We Live in a World of Cretins

Remember the Railway Children –  a very young Jenny Agutter? I do. Okay, okay, I’m calm now… Ahem. Well, someone has made a complaint

Forty-two years after it was released, classic family film The Railway Children has prompted its first complaint to the British Board of Film Classification.

“The correspondent was concerned that children may be encouraged to play on railway tracks as a result of seeing the film,” the BBFC’s annual report reveals.

I think we have reached a point where despair no longer cuts it. Our society has now descended into the pits of cretinism. In forty two years, this film has singularly failed to encourage swathes of children to play on the railway lines, so it is highly unlikely to be such an enticement now. I mean, are the little scrotes most likely to trespass on the railway watching it anyway?

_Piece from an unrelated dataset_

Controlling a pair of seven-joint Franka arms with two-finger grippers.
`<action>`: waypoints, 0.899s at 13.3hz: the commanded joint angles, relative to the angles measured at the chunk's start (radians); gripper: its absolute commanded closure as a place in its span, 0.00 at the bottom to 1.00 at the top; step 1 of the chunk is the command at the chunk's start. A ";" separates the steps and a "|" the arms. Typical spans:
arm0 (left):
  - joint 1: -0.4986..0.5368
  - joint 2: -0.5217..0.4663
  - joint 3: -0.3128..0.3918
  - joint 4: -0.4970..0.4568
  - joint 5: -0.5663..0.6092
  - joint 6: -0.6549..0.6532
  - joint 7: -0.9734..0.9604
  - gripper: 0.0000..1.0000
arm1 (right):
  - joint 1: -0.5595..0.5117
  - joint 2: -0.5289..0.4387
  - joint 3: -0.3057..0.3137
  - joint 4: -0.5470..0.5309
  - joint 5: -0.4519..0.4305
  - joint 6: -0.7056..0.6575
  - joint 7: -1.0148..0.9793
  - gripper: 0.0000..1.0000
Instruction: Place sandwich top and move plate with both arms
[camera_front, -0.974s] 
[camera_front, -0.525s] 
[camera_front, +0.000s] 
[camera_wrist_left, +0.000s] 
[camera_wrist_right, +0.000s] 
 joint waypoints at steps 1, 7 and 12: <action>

And if it does have this effect, look on it as Darwin in action. Frankly, if it wasn’t for the inevitable delays and the trauma to the driver and the poor sods who have to clear up the mess, I’d encourage the twerp who complained to go put their head on the line. They would instantly double the country’s collective IQ.

8 Comments

  1. AMEN the more of these morons who lose their lives trying out their excruciating theories the better for all of the rest of us!
    I wonder if the complainant was one of those who would also have us believe that Gandalf the grey is real and Winston Churchill is a figment of our imaginations, as revealed in a study of school children some time ago!
    http://www.telegraph.co.uk/news/uknews/1577511/Winston-Churchill-didnt-really-exist-say-teens.html
    I almost choked on my cereal the day I read this little delight!
    What exactly get’s taught in our schools!

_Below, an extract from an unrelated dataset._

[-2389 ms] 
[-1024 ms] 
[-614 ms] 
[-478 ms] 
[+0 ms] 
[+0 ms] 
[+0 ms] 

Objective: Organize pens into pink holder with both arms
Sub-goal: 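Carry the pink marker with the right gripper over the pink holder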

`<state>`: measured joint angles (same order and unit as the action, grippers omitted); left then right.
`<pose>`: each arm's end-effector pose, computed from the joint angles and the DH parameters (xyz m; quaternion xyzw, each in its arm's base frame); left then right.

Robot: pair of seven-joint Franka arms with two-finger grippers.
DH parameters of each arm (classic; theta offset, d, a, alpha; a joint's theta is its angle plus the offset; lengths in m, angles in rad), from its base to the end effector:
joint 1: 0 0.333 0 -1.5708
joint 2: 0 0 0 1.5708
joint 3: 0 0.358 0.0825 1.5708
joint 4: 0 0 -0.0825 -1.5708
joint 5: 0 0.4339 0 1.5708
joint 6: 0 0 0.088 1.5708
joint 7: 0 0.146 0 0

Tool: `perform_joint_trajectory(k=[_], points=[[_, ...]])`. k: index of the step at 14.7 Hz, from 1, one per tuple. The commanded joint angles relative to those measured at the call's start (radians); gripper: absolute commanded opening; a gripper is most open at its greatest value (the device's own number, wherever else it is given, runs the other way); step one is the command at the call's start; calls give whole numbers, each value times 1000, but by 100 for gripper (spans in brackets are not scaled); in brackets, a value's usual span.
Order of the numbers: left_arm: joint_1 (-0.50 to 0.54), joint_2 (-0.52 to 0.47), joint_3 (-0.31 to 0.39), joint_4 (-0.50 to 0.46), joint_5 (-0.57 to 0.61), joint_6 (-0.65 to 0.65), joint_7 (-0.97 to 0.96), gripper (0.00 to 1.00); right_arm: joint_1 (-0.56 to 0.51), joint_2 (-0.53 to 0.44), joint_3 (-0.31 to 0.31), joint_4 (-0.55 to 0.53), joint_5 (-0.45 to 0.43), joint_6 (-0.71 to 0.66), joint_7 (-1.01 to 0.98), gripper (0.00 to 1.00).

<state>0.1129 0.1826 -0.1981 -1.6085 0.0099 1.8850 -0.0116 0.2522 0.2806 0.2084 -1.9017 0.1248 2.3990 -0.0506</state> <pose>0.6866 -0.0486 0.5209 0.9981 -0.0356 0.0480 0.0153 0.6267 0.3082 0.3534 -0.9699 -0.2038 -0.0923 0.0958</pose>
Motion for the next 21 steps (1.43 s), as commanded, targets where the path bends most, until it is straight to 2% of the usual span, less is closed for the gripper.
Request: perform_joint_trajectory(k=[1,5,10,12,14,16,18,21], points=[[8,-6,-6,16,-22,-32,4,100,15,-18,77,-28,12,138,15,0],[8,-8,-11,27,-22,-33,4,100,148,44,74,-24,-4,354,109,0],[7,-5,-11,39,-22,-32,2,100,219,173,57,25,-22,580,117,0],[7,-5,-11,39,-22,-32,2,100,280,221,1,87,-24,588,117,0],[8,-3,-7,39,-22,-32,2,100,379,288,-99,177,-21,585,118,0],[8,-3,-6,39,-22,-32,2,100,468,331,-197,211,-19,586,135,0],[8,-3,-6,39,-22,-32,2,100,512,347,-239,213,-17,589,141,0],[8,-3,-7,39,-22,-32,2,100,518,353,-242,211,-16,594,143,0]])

  2. The timing of this complaint would appear to imply that today’s children are more likely than preceding generations to leap into the path of oncoming trains as a result of seeing this film. Sadly, since independent thought has been for decades increasingly stifled by progressive education while the Nanny State attempts to render obsolete our remaining instincts of self-preservation, this may well be true.

    It’s not just a world of cretins; it’s a world in which, for some elements of humanity at least, evolution appears to be operating in reverse.

  3. In 2011, Nesbit was accused of lifting the plot of the book from The House by the Railway by Ada J. Graves, a book first published in 1896 and serialised in a popular magazine in 1904, a year before The Railway Children first appeared – Wikipedia

    Well at least the complaints are coming in a bit sooner now!

  4. Actually I am quite surprised that the modern right hasn’t advocated that “The Railway Children” be burned as its author was a prominent socialist and founder of the Fabians.

  5. From my time spent working on the railways (admittedly urban ones) it would seem that the vast majority of under-18s seen trespassing thereon were doing so for the purposes of intentionally defacing property. What astounds me, to this day, is the lengths to which the railway operating company would go in order to AVOID harming these people. Now I’m not saying you should aim to intentionally harm these people, but disadvantaging the travelling (paying) public to protect them? Something’s wrong. The culprits KNEW they were in the wrong and were rubbing everybody’s noses in it. The permanent-way gangs, on the other hand, knew exactly how to deal with the problem.

    That being said, a kid caught “trespassing” on railway property with no obvious intent of causing harm may be doing so out of curiosity and could end up being someone who becomes the next generation of railway staff. A bit of discretion, friendly respect and pointers in the right direction could pay dividends long-term. The attitude “children stay away from, and fear, railways” is probably more counterproductive than any vandalism and trespass to date. The right attitude? Surely something like “Railways are part of your world and your life. Learn to respect them and reap the benefits, but be careful because they can be deadly if you don’t have your wits about you. Likewise roads.”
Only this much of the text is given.